With increasing rates of operative fixation of diaphyseal humeral fractures 2, 3, it is important to understand the ideal techniques to avoid failure and complications in patients undergoing operative fixation. We sought to develop a greater understanding of how different fracture characteristics may demand a deviation from historic guidelines, and how to technically optimize fixation. We observed an overall revision rate for mechanical failure of 13%. Our findings are consistent with previous reports which have observed revision rates ranging from 2–30% 6, 7.
The current study demonstrated a significant rate of aseptic mechanical failure in constructs with less than 8 cortices of proximal or distal fixation (P < 0.05). Previous reports have suggested a minimum of 6–8 cortices of fixation on either side of a humeral shaft fracture undergoing plate fixation 1, 8, 13. Our results suggest that fixation constructs with 4 bicortical screws or more of fixation on either side of the fracture had lower failure rates than those fixed with 3 screws a side. Although we cannot comment on any potential advantage of having more than 4 screws a side, surgeons are routinely using more fixation, tailored to the specific fracture type, which can often include longer constructs or multiple plates. To our knowledge, there are no studies that directly compare 6 to 8 cortices of fixation in diaphyseal humerus fracture.
When comparing proximal and distal fixation, fixation of the proximal segment may be more critical in minimizing mechanical failure. We found inadequate proximal fixation, in the form of less than 8 cortices of fixation, to be a significant predictor of failure (P = 0.011), with an eight-fold increase in the rate of mechanical failure compared to constructs with 8 or more cortices of proximal fixation (OR 7.96). Secondary analysis of failure by fracture location (proximal, middle and distal third), was also conducted. Significantly higher rates of failure were seen in patients with middle (P = 0.45) and distal third fractures (P = 0.31) with less than 8 cortices of proximal fixation. Additionally, we observed that among those with middle third shaft fractures, failure occurred frequently in the form of proximal screw pull out (Fig. 1D & E). We hypothesize these findings are due to features unique to the proximal humerus. Firstly, the proximal humeral diaphysis is directly enacted on by multiple deforming forces including coronal and sagittal plane forces. In addition, it is uniquely subjected to rotational torque forces applied by the teres major and minor, infraspinatus, subscapularis, pectoralis major and latissimus dorsi 14. Adequate fixation must overcome and withstand these multiplanar forces on the proximal segment. Secondly, it has been well documented that the proximal humeral cortical diaphysis thickness is variable and has decreased cortical thickness in osteoporotic bone 15. As a result, special attention must be paid to the type and amount of fixation in that segment to avoid proximal screw pull out.

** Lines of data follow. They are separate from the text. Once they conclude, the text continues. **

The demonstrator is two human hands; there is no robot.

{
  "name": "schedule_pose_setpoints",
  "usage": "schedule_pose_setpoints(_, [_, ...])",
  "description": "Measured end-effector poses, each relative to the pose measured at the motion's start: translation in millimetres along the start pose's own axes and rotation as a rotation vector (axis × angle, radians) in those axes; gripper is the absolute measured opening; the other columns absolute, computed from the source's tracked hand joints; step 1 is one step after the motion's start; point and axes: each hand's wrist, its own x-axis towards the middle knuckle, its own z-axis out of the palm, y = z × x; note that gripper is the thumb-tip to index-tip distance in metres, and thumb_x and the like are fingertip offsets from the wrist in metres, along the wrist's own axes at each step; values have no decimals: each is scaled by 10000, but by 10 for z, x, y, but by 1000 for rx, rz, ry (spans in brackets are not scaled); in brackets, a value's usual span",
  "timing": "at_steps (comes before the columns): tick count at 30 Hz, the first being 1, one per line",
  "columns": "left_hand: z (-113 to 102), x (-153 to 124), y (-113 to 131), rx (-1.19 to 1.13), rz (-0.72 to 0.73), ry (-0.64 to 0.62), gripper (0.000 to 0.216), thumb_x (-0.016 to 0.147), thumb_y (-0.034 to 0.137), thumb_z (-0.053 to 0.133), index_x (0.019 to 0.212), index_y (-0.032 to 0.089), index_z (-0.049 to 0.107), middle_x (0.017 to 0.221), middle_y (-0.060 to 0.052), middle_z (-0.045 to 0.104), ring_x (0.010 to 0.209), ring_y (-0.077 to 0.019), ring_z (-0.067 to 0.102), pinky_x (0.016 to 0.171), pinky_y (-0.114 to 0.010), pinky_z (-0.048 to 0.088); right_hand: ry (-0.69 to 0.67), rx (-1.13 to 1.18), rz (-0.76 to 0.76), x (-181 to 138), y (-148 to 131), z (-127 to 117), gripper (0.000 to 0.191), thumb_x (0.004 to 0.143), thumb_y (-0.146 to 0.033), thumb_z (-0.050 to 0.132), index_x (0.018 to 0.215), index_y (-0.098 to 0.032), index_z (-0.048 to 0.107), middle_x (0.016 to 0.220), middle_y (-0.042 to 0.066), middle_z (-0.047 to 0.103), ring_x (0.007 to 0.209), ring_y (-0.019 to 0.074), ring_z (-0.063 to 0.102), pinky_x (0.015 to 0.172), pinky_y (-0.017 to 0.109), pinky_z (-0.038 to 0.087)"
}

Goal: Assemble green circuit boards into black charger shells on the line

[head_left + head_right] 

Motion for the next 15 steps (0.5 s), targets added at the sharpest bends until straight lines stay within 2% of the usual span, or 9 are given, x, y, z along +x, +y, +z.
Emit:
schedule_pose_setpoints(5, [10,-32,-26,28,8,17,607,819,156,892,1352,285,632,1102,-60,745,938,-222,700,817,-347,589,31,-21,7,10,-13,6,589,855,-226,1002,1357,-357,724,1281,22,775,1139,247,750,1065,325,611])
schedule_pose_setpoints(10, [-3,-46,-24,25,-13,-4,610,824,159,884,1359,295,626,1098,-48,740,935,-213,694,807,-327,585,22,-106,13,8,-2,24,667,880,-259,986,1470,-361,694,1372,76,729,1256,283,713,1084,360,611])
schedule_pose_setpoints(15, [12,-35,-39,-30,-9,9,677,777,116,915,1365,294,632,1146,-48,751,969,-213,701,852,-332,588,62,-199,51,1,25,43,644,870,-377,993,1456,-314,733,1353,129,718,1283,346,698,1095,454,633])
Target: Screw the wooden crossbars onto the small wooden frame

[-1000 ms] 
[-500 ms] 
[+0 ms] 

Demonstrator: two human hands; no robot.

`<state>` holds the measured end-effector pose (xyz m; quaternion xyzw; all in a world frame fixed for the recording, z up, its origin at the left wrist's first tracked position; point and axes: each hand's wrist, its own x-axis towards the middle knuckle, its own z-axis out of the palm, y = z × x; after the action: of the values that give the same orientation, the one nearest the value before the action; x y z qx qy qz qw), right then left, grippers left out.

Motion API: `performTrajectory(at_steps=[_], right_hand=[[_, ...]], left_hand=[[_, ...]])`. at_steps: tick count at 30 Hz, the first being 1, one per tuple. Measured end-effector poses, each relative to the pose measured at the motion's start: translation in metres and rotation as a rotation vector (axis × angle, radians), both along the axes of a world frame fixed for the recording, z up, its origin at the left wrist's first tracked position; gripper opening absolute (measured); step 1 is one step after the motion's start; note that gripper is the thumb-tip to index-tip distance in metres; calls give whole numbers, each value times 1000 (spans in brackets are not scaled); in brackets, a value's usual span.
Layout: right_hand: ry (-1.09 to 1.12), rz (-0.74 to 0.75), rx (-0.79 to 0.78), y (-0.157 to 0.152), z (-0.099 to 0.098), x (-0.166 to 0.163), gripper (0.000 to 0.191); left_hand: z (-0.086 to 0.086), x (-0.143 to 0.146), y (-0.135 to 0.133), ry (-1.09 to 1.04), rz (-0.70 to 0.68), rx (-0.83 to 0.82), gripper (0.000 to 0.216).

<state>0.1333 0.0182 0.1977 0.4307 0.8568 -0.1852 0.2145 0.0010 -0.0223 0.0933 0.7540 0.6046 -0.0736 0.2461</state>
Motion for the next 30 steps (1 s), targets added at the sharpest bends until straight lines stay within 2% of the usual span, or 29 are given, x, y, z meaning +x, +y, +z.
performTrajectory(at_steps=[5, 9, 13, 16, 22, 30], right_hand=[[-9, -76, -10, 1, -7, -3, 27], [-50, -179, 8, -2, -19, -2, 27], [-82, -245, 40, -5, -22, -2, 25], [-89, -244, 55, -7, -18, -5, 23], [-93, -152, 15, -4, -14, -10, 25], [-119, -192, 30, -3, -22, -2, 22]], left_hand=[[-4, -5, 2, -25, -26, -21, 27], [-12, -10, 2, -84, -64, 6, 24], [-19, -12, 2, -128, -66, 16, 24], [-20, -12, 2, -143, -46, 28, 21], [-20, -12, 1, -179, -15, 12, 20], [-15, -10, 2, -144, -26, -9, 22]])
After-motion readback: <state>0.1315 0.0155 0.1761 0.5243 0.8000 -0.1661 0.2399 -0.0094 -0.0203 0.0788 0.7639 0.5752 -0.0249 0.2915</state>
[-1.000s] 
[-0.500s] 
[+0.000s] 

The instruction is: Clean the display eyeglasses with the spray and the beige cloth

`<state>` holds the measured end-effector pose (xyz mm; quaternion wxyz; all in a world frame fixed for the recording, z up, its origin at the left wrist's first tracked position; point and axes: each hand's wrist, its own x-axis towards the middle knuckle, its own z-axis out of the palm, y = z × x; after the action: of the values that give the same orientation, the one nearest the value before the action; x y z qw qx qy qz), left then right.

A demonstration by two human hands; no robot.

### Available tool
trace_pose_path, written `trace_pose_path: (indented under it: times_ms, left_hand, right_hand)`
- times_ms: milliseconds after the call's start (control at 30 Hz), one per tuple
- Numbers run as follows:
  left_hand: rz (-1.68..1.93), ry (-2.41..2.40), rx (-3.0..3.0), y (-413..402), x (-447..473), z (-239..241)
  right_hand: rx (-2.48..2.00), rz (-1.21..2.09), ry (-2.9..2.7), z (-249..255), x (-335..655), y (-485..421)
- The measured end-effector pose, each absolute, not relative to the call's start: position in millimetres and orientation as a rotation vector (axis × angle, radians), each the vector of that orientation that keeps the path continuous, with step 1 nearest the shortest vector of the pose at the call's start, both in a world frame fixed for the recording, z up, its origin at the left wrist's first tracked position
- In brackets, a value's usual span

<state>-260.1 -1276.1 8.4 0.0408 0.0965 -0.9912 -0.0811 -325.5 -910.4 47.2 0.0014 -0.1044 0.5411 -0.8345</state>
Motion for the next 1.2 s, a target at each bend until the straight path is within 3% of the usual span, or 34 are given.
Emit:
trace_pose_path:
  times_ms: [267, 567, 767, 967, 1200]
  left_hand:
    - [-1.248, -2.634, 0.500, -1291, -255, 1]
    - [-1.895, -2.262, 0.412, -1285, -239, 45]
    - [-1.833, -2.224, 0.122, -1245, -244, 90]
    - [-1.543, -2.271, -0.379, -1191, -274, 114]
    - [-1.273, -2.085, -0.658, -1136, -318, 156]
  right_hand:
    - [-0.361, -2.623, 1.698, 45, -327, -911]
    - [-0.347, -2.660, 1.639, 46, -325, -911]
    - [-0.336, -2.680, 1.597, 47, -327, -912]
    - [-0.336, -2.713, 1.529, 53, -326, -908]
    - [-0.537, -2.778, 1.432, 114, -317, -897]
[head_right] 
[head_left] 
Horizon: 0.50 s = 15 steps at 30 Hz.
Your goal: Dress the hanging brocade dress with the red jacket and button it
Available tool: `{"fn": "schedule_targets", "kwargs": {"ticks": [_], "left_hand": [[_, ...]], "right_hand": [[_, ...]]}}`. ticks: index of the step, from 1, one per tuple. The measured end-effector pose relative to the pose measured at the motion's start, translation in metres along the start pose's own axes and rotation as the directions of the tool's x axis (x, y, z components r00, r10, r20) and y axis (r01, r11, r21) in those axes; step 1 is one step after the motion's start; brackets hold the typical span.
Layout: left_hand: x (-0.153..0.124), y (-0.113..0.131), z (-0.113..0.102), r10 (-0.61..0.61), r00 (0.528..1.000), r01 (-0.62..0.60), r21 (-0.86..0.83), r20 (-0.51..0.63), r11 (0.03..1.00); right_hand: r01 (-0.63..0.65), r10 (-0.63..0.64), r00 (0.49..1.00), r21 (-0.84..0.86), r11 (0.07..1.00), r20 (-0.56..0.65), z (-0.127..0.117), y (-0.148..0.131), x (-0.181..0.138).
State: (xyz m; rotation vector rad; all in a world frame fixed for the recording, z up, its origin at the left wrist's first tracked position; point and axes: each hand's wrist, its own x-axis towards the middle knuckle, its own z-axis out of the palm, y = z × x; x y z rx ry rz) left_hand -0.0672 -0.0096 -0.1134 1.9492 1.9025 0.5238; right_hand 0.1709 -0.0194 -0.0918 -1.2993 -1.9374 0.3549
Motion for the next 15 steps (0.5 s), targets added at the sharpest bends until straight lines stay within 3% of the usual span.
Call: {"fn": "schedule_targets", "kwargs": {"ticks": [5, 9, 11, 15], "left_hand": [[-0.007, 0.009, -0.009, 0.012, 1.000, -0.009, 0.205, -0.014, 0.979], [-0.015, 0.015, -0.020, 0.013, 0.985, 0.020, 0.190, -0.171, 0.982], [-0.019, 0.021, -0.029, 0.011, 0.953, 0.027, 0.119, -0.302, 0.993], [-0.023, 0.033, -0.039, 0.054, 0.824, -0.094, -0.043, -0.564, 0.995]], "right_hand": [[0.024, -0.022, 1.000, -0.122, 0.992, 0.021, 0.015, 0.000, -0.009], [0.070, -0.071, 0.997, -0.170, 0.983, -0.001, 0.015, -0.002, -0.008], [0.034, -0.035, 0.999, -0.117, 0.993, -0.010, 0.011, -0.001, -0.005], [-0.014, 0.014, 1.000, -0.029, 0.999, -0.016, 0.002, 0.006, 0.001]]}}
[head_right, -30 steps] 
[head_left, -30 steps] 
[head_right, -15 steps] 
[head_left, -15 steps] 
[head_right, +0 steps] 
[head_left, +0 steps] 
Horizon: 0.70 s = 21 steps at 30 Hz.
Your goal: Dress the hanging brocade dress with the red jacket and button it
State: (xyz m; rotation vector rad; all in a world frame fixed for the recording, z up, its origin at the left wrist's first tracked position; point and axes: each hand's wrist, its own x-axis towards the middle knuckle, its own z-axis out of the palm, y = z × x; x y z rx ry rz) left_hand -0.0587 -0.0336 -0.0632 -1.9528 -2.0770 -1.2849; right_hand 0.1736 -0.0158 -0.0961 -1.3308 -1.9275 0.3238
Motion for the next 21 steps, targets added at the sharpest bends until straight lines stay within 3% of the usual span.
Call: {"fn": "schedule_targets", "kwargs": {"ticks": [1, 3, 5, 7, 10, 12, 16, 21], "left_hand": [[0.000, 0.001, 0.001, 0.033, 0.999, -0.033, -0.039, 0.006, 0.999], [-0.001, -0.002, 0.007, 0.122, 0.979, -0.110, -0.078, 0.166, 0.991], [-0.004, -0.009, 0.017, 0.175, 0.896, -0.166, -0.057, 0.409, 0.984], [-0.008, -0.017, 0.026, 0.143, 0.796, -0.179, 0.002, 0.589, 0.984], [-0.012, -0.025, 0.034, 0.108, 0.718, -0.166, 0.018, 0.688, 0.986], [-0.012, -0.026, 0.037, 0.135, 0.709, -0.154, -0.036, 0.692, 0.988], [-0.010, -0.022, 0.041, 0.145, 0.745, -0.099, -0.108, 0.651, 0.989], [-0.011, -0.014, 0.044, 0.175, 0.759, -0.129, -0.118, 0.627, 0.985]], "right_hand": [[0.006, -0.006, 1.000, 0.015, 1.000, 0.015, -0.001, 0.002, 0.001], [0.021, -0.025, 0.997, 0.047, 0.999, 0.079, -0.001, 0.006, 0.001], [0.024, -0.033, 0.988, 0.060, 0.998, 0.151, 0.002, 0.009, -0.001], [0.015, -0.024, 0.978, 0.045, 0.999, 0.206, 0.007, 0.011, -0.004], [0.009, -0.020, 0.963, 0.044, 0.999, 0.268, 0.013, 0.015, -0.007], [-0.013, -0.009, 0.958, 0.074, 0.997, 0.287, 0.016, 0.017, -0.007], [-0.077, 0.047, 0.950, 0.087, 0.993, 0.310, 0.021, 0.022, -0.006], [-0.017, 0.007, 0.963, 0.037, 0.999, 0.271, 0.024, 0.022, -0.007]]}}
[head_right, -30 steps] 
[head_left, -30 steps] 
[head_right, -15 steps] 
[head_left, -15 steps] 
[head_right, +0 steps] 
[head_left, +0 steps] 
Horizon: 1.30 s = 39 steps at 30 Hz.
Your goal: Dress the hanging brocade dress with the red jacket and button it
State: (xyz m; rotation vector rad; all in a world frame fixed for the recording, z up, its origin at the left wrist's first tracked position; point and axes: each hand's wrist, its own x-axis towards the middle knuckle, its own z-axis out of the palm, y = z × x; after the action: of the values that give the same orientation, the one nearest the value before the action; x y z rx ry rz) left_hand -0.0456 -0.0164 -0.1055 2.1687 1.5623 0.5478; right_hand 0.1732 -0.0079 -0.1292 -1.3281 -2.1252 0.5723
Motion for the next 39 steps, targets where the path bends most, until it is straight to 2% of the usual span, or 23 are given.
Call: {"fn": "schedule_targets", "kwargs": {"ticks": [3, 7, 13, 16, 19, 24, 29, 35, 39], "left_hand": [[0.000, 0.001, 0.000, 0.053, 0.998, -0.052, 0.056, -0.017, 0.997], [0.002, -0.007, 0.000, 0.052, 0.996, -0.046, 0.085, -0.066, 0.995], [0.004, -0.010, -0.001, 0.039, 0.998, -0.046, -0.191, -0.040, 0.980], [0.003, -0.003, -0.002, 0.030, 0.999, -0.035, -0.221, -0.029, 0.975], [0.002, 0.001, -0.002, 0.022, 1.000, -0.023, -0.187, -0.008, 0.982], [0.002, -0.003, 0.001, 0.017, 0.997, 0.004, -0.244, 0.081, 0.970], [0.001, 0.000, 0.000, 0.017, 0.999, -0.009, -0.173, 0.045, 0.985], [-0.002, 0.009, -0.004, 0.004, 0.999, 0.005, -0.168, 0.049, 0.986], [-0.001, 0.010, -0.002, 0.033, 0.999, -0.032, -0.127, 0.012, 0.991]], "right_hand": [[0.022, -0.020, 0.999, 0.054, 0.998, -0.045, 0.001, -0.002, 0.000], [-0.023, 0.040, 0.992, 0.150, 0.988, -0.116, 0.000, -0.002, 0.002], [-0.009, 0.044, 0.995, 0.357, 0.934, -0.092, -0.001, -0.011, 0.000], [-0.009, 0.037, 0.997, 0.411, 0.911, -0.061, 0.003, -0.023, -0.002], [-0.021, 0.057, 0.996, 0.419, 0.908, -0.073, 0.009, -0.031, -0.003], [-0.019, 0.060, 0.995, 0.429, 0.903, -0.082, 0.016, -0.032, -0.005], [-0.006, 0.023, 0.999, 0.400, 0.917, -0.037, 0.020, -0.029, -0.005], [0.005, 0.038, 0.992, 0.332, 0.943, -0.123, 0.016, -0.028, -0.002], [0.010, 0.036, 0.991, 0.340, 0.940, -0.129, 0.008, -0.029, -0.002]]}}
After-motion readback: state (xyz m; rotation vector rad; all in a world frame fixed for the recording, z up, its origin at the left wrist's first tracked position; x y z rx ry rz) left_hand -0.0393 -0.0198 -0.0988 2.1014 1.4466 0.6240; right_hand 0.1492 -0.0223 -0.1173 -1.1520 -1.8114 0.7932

Regarding proximal third diaphyseal fractures, we failed to see a significant difference between those with 8 or more cortices of proximal fixation vs those with less than 8 cortices (P = 1.0). We attribute these equivocal findings to the preference of proximal humerus locking construct for fixation of these fractures, in which unicortical locking screws provide a mechanical advantage in a shorter proximal segment and allow for higher screw density. These constructs cannot be directly compared to non-locking plates used in more distal fractures. A higher rate of mechanical failure was also seen in distal third diaphyseal fractures with less than 8 cortices of distal fixation (P = 0.046). As distal fixation was not found to be a significant predictor of failure after regression analysis, the significance of this finding is indeterminant and we cannot draw conclusions regarding the number of cortices of distal fixation. Thus, 8 cortices of proximal fixation may be recommended, especially in middle and distal third diaphyseal fractures fixed with straight plates without proximal locking extension. It is important to ensure screws are truly bicortical if intended, as demonstrated by the patient in Fig. 1C, who went on to aseptic mechanical failure, with post-operative radiographs demonstrating that the screws were not fully engaged in the distal cortex.
There are several limitations to our study. The limited sample size may have resulted in a type II error. Although a large volume of patients underwent operative management of a diaphyseal humerus fracture during the study period, a significant proportion did not meet inclusion criteria. The principal reason for exclusion in the majority of cases was lack of follow-up to radiographic and clinical union. As a referral center for high volume trauma, many patients were either lost to follow-up, or transferred back to the referring centers for long-term follow-up after acute management of their injuries. As a result, we were also unable to account for patients who may have experienced fixation failure and presented to another institution for care. The remainder of patients who were eligible were followed until radiographic union and discharged from follow-up. We felt that this was adequate and did not pursue follow-up to one year, as our endpoint was defined as mechanical failure or discharge. The retrospective nature of the current study is also a limitation as it is subject to the inherent biases associated with this study design. Finally, we were unable to locate a comprehensive list of patient comorbidities as often these were not documented. Despite this, we did not find any significant demographic differences between the two groups, thereby improving the generalizability of our results.